From the perspective of malolactic fermentation (MLF), Ramón Mira de Orduña, from Cornell University, presented on acetaldehyde, which is a small and highly reactive molecule which has chemical, sensory and microbiological significance in wine, although lately there has been controversy regarding its negative impact on human health. Acetaldehyde contributes to red wine colour development and stability. However, the aroma of excessive acetaldehyde is undesirable, as is its affinity to bind SO2, which becomes even more critical with regard to the common trend to lower total SO2 concentration in wine. The studies of the group demonstrated that oenological lactic acid bacteria play an essential role in removing acetaldehyde from wine. The degradation of acetaldehyde follows the same pattern as the degradation of malic acid, with little delay (two to five days). Thus, MLF helps reduce the total SO2 needs of wine.
MLF was also the focus of Tatjana Košmerl, from the University of Ljubljana in Slovenia. The work of her team showed that the use of different lactic acid bacteria starters not only had an impact on the course of MLF in Welsh Riesling and Sauvignon, but on their chemical composition as well. She concluded that induced MLF has proven to be the recommended method for improving wine quality, and that the contribution of MLF was higher in white wines from cooler winegrowing regions.
The sensory impact of yeast and bacteria are now established facts, and ongoing research results allow us to understand the mechanisms behind those processes, so that winemakers can benefit from this information. The prime goal of our investment in research is to translate scientific results into improvements in wine quality, and our association with the Geisenheim Research Center for this event reflects this cooperative spirit.
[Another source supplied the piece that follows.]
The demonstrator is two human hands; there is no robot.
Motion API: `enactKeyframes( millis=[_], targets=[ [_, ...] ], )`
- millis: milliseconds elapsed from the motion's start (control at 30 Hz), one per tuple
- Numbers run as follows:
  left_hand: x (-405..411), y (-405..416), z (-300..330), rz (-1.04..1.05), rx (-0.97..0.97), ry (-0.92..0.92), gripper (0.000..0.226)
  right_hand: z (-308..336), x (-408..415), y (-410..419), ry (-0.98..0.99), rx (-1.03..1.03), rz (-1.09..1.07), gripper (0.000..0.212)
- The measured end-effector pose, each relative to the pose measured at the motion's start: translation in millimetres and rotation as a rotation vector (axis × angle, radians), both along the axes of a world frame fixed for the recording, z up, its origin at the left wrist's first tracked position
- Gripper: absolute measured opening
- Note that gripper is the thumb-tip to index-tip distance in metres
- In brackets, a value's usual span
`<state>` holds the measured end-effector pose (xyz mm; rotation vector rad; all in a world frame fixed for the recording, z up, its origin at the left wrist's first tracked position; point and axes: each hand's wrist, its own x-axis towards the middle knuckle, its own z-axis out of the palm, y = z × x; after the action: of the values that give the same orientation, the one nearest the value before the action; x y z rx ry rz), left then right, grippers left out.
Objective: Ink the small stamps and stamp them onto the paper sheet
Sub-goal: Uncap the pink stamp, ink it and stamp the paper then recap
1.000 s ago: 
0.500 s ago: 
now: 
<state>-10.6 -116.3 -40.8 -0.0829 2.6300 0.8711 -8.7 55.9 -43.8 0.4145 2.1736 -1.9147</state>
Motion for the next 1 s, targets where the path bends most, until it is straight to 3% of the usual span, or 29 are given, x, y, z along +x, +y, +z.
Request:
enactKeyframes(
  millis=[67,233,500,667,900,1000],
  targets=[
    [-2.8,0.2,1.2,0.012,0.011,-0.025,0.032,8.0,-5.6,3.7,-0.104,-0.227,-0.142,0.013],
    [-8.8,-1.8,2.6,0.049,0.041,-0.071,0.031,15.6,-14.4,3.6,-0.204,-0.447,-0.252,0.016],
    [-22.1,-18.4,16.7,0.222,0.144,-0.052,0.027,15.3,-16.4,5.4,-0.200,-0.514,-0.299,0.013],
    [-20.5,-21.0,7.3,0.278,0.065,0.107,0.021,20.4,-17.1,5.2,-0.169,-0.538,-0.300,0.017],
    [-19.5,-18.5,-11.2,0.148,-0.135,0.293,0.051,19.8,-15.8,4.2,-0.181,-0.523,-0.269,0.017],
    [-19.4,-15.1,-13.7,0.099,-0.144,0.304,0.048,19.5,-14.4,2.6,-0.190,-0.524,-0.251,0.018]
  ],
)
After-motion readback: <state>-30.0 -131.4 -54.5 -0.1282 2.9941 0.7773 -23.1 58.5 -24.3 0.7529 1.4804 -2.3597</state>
ABOUT THE FORSCHUNGSANSTALT GEISENHEIM The Forschungsanstalt Geisenheim (Geisenheim Research Center) in Germany conducts primarily applied research serving the development of wine and beverage industries, as well as the industries related to indoor and outdoor horticulture. The section Microbiology and Biochemistry concentrates on specific research topics concerning wine yeasts and bacteria. This includes as key missions the elucidation of interactions between wine relevant microorganisms and important metabolic pathways in order to bring more light into the presence of quality determining compounds which are produced during alcoholic and malolactic fermentations or during any other step of the wine making process. As consequence of the long history of the section and driven by latest technical developments, a broad range of microbiological, molecular biological and chemical analytical equipment and methods are applied.